Every morning millions of teens across the world wake up to get ready for the day ahead of them. Some kids get ready for school and some kids get ready to go to work to help their family with payments. I have realized that not all is what it seems. We teenagers who live in America seem to take everything for granted and problems such as not recieving our daily cup of coffee is a major problem in our everyday lives. We live everyday thinking everything is fine and our life will be fine in the end even if we don’t work. As much as that would be nice, we don’t seem to understand how severe the consequences can be and how lucky we are. From my personal experiences, most of the young adolescents in America take everything for granted. We take our school system for granted and think grades don’t really matter because after all grades don’t determine a person’s character? Wrong. While a teenager here in America is lazing around and sitting in a classroom secretly texting their friends and hiding their phones behind their classmates during tests to get answers, there's a kid across the world who wishes he or she could attend school in hopes of having a better life.


The two months I spent in my hometown of Dhaka, Bangladesh opened my eyes.

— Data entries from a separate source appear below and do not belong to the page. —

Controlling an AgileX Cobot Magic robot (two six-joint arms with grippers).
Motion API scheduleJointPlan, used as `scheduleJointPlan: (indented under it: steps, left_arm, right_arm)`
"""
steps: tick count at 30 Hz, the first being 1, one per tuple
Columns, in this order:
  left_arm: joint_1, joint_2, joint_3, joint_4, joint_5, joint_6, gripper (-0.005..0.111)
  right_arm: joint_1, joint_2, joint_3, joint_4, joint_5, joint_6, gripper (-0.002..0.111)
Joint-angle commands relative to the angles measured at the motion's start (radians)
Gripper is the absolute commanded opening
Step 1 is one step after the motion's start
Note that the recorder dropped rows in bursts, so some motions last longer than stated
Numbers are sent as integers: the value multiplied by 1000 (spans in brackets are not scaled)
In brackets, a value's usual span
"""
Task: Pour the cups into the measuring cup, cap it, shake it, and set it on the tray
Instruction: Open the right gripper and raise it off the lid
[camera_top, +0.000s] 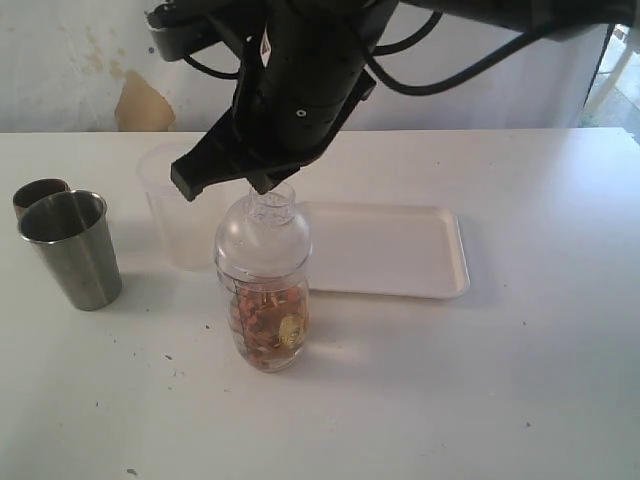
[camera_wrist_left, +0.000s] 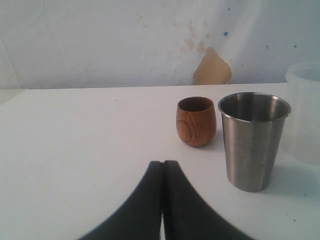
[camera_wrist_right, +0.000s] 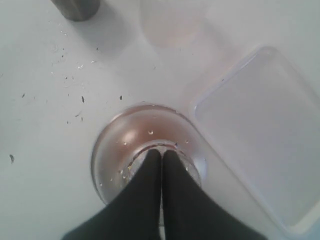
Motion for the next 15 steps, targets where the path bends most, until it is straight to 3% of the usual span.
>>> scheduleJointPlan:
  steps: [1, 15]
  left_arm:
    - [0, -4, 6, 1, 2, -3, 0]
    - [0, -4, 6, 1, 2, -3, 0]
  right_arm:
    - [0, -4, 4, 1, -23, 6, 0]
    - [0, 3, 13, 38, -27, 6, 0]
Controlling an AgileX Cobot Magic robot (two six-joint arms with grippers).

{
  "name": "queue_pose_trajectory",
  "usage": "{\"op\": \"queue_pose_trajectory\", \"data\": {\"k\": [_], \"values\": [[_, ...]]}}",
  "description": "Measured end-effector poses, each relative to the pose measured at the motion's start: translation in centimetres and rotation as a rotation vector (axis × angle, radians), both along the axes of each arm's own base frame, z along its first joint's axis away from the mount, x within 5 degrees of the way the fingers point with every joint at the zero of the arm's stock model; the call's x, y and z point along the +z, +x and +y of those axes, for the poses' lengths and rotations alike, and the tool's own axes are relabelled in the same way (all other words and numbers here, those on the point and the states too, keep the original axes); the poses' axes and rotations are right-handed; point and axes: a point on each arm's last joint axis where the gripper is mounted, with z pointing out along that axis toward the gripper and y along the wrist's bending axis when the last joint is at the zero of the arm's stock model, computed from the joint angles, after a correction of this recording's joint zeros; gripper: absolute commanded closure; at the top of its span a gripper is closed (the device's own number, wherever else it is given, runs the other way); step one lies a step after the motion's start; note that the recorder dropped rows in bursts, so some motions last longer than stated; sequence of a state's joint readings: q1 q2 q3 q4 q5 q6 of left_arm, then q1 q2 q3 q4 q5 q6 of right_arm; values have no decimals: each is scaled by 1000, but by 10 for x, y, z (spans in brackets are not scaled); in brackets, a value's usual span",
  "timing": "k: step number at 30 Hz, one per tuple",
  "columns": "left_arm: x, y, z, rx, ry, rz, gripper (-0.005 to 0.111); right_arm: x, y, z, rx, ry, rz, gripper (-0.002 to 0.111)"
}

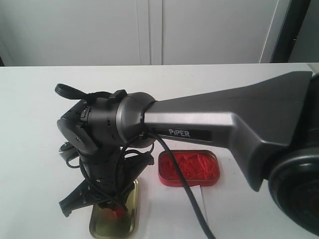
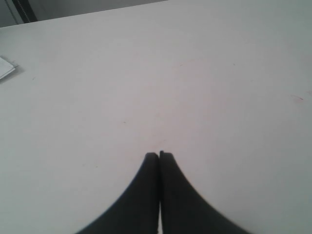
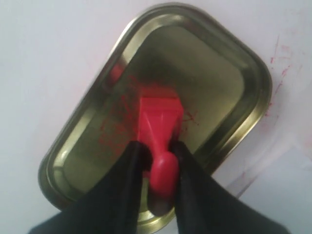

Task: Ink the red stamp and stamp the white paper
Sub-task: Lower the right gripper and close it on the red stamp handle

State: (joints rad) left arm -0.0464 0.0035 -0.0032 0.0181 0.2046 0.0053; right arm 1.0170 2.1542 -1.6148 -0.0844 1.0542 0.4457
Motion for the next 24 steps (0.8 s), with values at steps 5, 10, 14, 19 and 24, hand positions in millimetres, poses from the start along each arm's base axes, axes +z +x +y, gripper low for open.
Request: {"op": "queue_pose_trajectory", "data": {"k": [5, 10, 14, 19, 24], "values": [[0, 0, 0, 0, 0, 0, 107, 0, 0, 1, -1, -1, 1, 103], [0, 0, 0, 0, 0, 0, 107, 0, 0, 1, -2, -1, 1, 108], [0, 0, 0, 0, 0, 0, 107, 0, 0, 1, -4, -1, 1, 108], [0, 0, 0, 0, 0, 0, 107, 2, 0, 1, -4, 4, -2, 108], [0, 0, 0, 0, 0, 0, 107, 12, 0, 0, 10, 28, -18, 108]]}}
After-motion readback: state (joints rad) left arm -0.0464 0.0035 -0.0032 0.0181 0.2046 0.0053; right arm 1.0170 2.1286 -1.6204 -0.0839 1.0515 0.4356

The moment you leave the comfort of your house you see trash filled roads and homeless people either begging for money in hope of getting enough to feed themselves or either searching for a job. You see, its because my eyes have been stripped of my innocence that I have just realized how much of our todays generation is in shambles and how we perceive things are completely out of order.

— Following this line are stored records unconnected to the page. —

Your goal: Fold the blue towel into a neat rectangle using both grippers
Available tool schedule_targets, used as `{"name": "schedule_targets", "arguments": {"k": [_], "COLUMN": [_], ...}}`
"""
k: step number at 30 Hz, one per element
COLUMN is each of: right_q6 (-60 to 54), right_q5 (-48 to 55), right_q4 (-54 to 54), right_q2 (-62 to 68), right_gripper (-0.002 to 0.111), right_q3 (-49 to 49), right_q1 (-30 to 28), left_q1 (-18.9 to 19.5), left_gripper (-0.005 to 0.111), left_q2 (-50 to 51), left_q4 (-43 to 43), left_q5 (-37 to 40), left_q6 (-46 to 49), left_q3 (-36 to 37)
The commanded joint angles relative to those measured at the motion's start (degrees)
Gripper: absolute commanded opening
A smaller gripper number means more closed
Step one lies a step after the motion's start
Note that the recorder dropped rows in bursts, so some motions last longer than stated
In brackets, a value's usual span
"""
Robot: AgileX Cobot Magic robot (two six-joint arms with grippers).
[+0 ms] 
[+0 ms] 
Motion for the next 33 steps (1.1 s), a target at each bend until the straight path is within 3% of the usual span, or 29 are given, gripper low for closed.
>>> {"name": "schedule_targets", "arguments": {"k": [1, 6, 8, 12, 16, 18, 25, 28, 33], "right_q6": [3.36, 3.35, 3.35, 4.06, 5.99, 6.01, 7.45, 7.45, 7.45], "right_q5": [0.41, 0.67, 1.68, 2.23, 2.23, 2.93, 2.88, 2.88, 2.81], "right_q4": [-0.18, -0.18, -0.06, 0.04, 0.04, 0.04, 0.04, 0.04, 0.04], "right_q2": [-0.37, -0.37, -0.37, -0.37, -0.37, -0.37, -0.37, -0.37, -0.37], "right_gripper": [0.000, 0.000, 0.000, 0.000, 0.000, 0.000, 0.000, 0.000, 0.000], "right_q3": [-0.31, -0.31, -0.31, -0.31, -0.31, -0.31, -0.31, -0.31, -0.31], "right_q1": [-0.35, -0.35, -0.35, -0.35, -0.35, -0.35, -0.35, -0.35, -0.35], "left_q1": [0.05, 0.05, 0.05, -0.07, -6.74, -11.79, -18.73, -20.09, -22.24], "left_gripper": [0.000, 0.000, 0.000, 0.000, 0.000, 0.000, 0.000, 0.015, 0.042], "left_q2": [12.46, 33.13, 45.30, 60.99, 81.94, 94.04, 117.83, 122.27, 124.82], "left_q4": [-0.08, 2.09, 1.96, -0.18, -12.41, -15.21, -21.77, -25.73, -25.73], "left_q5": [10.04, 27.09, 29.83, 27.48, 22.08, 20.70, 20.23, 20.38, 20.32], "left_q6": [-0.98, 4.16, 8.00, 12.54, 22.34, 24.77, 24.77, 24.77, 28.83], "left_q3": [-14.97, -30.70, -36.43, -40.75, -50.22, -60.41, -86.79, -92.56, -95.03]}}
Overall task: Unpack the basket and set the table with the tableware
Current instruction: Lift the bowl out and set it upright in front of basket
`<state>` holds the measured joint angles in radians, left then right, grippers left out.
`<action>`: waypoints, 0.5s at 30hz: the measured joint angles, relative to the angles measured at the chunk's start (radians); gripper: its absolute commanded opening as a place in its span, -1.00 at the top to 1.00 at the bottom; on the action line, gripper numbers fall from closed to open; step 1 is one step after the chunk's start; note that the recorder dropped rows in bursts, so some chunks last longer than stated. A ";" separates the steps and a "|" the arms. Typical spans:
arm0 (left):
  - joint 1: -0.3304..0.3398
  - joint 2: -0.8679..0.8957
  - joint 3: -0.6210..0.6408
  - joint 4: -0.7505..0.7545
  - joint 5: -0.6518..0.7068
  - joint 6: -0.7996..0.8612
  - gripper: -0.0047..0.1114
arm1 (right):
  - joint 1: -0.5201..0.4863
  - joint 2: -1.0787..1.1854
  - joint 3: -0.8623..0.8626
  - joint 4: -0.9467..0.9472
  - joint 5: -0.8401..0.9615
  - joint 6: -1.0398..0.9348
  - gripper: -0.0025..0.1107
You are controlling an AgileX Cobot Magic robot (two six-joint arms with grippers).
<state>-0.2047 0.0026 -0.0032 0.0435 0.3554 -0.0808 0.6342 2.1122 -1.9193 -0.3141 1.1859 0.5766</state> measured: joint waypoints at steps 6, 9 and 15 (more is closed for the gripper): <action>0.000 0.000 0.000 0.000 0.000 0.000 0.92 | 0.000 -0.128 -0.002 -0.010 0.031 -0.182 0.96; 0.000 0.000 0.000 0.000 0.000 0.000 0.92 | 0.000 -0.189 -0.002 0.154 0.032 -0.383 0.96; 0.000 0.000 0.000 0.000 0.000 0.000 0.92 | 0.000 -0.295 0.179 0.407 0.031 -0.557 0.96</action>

For example, teenage girls in Bangladesh start working long hours in factories just to help with the rent. Any amount of money recieved a month hardly goes to help he or she, but to help her family. I hear of many stories of how girls my age wish to receive a proper education. Some girls hope to become doctors and lawyers, but going to school for them isn’t easy as we teenagers in America do.


Now, American teenagers from my view are lazy and throw a random fit of outrage just because it’s raining on the day they had to go to a party, nail polish chipped, and not going shopping on a daily basis. People these days get the perception that life will be fine, but little do they know that when they are throwing a fit about not getting enough chicken nuggets, there is a child in Africa and in the Middle East who is working countless hours to sustain their families as well as themselves.


The author's comments:

There are two types of people: the one's who can still hold on to what they have even when time's moving fast and those who lost appreciation as we move faster in time.